▸ **Problem to work on**:
Copy the listing that follows, line for line, without a single difference.

═══ Data excerpt ═══

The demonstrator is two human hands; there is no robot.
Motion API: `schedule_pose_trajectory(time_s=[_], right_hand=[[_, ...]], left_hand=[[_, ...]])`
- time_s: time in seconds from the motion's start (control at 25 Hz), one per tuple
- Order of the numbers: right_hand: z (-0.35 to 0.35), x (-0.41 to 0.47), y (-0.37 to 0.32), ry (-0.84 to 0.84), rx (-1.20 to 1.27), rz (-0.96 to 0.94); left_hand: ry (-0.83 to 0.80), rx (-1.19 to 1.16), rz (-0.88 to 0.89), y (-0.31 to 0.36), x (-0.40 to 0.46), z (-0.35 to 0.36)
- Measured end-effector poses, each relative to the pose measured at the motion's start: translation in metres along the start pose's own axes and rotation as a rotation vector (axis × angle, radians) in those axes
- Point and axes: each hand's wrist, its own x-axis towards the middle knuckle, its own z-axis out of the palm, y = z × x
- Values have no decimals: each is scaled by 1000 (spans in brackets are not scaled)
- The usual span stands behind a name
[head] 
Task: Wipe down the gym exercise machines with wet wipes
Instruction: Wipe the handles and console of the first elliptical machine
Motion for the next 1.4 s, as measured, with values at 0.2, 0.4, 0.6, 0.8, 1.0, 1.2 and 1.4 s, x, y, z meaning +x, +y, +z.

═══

▸ **Response area**:
The demonstrator is two human hands; there is no robot.
Motion API: `schedule_pose_trajectory(time_s=[_], right_hand=[[_, ...]], left_hand=[[_, ...]])`
- time_s: time in seconds from the motion's start (control at 25 Hz), one per tuple
- Order of the numbers: right_hand: z (-0.35 to 0.35), x (-0.41 to 0.47), y (-0.37 to 0.32), ry (-0.84 to 0.84), rx (-1.20 to 1.27), rz (-0.96 to 0.94); left_hand: ry (-0.83 to 0.80), rx (-1.19 to 1.16), rz (-0.88 to 0.89), y (-0.31 to 0.36), x (-0.40 to 0.46), z (-0.35 to 0.36)
- Measured end-effector poses, each relative to the pose measured at the motion's start: translation in metres along the start pose's own axes and rotation as a rotation vector (axis × angle, radians) in those axes
- Point and axes: each hand's wrist, its own x-axis towards the middle knuckle, its own z-axis out of the palm, y = z × x
- Values have no decimals: each is scaled by 1000 (spans in brackets are not scaled)
- The usual span stands behind a name
[head] 
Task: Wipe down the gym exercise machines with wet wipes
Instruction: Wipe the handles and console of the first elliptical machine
Motion for the next 1.4 s, as measured, with values at 0.2, 0.4, 0.6, 0.8, 1.0, 1.2 and 1.4 s, x, y, z meaning +x, +y, +z.

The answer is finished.